4 Results and discussion
Below, the results of the different forms of batch correction are compared for the three data sets, addressing issues such as the handling of nondetects. In particular, it has been investigated how much the explicit inclusion of batch labels and injection order improves the correction, and how important the presence of QC information is in this respect. When a correction is not possible for a particular metabolite in a sample, the original uncorrected value is retained in the corrected matrix, so that the evaluation of the results is always done on the basis of an equal number of data points. We will come back to this in the last part of the results section.
4.1 Set I: LC–MS data of the Arabidopsis hapmap population
The comparison between the different batch correction strategies for this data set is shown in Fig. 4. The best methods are those with a small value for the interbatch distance and a high repeatability, i.e., points in the top left corner of the figures. Clearly, virtually all correction methods considered lead to substantial improvements in both quality criteria in comparison to the uncorrected data. The best results are obtained when the LOD value is used to replace nondetects; imputing with zero or half the LOD value leads to clearly inferior results. This data set in a way provides the ideal case for batch correction: it has relatively large batches of more or less equal size, and a sufficiently high number of QCs. Indeed, zooming in on the optimal region (the right plot in Fig. 4) shows that all three strategies (Q, R and S) have representatives in this area, indicating that whatever the strategy chosen it is possible to obtain a good result. Still, the Q strategies are dominated by the S and R strategies. The performance of the R2 method is especially impressive, since it is not provided with batch and injection order information that is available to the other methods. Of course, the fact that it is a multivariate method does allow to borrow strength across metabolites, and in addition the method in principle is able to correct for any unknown structured variation.
4.2 Set II: GC–MS data of the hapmap population
The Arabidopsis hapmap population was also analysed using GC–MS. Here, batch effects were to be expected because of airconditioning breakdown during the measurements. Shorter batches were used, resulting in fewer QCs per batch. Therefore, it is impossible to use strategy Q for correcting both batch effects and injection order effects: the correction lines cannot be estimated reliably. For Q strategies, only a correction using batch information has been performed. Since the number of study samples is much larger than the number of QCs, it is possible to use strategy S compensating only for batch effects and for withinbatch drift.

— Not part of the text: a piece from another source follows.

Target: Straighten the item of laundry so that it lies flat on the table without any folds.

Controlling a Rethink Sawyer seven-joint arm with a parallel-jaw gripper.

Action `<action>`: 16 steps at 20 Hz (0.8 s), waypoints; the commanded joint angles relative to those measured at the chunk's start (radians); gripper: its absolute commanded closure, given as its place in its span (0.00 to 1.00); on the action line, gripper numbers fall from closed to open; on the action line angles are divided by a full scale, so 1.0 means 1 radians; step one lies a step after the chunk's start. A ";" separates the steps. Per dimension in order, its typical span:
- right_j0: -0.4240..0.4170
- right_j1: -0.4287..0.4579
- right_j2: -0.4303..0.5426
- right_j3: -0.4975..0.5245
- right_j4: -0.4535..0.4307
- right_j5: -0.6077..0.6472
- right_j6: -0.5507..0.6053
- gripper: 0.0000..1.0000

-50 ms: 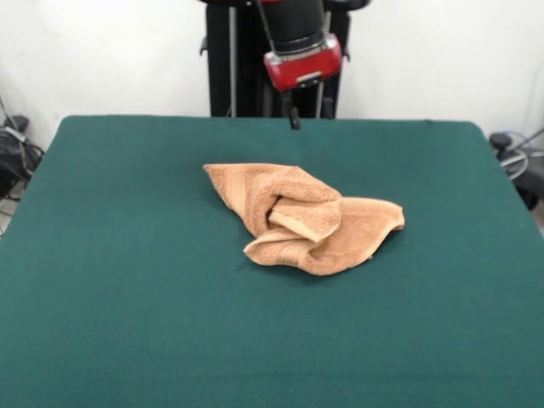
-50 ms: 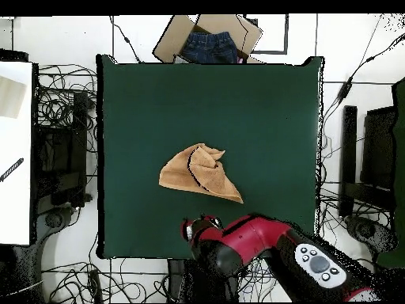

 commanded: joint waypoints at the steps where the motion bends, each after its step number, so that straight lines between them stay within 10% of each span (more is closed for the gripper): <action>1: 0.114 -0.026 -0.123 0.001 -0.040 -0.089 0.113 0.00; 16: 0.478 -0.044 -0.382 -0.006 0.147 -0.234 0.214 0.00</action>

The results are shown in Fig. 5. The left panel contains the results of the different batch corrections where no withinbatch drift is taken into account. All methods lead to considerable improvements in the interbatch distance (the xaxis) over the uncorrected data. Again, imputation with zero or half the LOD is suboptimal. The best results here are obtained with strategy S, simply ignoring the nondetects. In particular, this clearly beats the Q strategies. In Fig. 5b injection order within batches is taken into account for the S strategies. As discussed before, Q strategies are not applicable because of a lack of QCs. The results for the S strategies are virtually the same in both panels: for this data set, injection order does not seem to be an important factor.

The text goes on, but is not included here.